From 543a46b4b2ff0f02fa85e45d7b7bcda19d3be9b4 Mon Sep 17 00:00:00 2001
From: Lynne <dev@lynne.ee>
Date: Sat, 24 Sep 2022 00:46:44 +0200
Subject: [PATCH] opus: convert encoder and decoder to lavu/tx

This commit changes both the encoder and decoder to use the new lavu/tx code,
which has faster C transforms and more assembly optimizations.
---
 libavcodec/opus_celt.c   | 20 ++++++++++++--------
 libavcodec/opus_celt.h   |  5 +++--
 libavcodec/opusenc.c     | 15 +++++++++------
 libavcodec/opusenc_psy.c | 13 ++++++++-----
 libavcodec/opusenc_psy.h |  4 +++-
 5 files changed, 35 insertions(+), 22 deletions(-)

diff --git a/libavcodec/opus_celt.c b/libavcodec/opus_celt.c
index 9dbeff1927..f1fb88a56d 100644
--- a/libavcodec/opus_celt.c
+++ b/libavcodec/opus_celt.c
@@ -323,7 +323,8 @@ int ff_celt_decode_frame(CeltFrame *f, OpusRangeCoder *rc,
 {
     int i, j, downmix = 0;
     int consumed;           // bits of entropy consumed thus far for this frame
-    MDCT15Context *imdct;
+    AVTXContext *imdct;
+    av_tx_fn imdct_fn;
 
     if (channels != 1 && channels != 2) {
         av_log(f->avctx, AV_LOG_ERROR, "Invalid number of coded channels: %d\n",
@@ -385,7 +386,8 @@ int ff_celt_decode_frame(CeltFrame *f, OpusRangeCoder *rc,
     f->blocks    = f->transient ? 1 << f->size : 1;
     f->blocksize = frame_size / f->blocks;
 
-    imdct = f->imdct[f->transient ? 0 : f->size];
+    imdct = f->tx[f->transient ? 0 : f->size];
+    imdct_fn = f->tx_fn[f->transient ? 0 : f->size];
 
     if (channels == 1) {
         for (i = 0; i < CELT_MAX_BANDS; i++)

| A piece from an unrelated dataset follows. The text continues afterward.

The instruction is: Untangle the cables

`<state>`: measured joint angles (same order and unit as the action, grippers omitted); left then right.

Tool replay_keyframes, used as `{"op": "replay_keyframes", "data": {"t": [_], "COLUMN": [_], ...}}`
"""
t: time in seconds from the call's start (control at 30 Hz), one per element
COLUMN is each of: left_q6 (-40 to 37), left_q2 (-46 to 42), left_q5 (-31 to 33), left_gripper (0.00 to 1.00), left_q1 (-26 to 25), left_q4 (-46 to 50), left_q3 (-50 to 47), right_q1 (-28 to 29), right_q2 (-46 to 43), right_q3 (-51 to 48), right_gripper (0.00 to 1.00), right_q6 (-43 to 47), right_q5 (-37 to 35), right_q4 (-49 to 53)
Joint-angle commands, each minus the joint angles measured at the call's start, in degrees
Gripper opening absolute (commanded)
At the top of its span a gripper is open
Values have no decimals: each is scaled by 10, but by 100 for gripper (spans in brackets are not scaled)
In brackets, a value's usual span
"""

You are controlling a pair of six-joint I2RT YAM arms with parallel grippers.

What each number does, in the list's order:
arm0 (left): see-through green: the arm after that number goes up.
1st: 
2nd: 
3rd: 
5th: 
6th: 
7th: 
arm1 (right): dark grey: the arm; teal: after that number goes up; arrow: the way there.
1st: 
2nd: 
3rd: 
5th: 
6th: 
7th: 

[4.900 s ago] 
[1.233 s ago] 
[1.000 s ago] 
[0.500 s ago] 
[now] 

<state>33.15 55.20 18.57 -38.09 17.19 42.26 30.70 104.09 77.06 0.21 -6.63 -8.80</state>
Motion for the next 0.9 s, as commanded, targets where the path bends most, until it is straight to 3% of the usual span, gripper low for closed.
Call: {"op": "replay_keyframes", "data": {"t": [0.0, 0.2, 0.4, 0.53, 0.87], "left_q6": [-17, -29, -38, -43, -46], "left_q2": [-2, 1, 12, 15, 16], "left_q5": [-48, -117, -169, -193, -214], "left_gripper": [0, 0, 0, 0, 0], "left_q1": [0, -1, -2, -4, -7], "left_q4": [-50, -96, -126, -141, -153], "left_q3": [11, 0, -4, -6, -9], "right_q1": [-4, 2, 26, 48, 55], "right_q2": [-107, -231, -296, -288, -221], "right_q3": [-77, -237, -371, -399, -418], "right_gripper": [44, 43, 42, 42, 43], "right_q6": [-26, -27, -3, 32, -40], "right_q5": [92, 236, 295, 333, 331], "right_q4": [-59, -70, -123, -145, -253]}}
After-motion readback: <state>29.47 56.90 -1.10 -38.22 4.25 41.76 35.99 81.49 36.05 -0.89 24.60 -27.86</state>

@@ -440,8 +442,8 @@ int ff_celt_decode_frame(CeltFrame *f, OpusRangeCoder *rc,
         for (j = 0; j < f->blocks; j++) {
             float *dst  = block->buf + 1024 + j * f->blocksize;
 
-            imdct->imdct_half(imdct, dst + CELT_OVERLAP / 2, f->block[i].coeffs + j,
-                              f->blocks);
+            imdct_fn(imdct, dst + CELT_OVERLAP / 2, f->block[i].coeffs + j,
+                     sizeof(float)*f->blocks);
             f->dsp->vector_fmul_window(dst, dst, dst + CELT_OVERLAP / 2,
                                        ff_celt_window, CELT_OVERLAP / 2);
         }
@@ -526,8 +528,8 @@ void ff_celt_free(CeltFrame **f)
     if (!frm)
         return;
 
-    for (i = 0; i < FF_ARRAY_ELEMS(frm->imdct); i++)
-        ff_mdct15_uninit(&frm->imdct[i]);
+    for (i = 0; i < FF_ARRAY_ELEMS(frm->tx); i++)
+        av_tx_uninit(&frm->tx[i]);
 
     ff_celt_pvq_uninit(&frm->pvq);
 
@@ -555,9 +557,11 @@ int ff_celt_init(AVCodecContext *avctx, CeltFrame **f, int output_channels,
     frm->output_channels = output_channels;
     frm->apply_phase_inv = apply_phase_inv;
 
-    for (i = 0; i < FF_ARRAY_ELEMS(frm->imdct); i++)
-        if ((ret = ff_mdct15_init(&frm->imdct[i], 1, i + 3, -1.0f/32768)) < 0)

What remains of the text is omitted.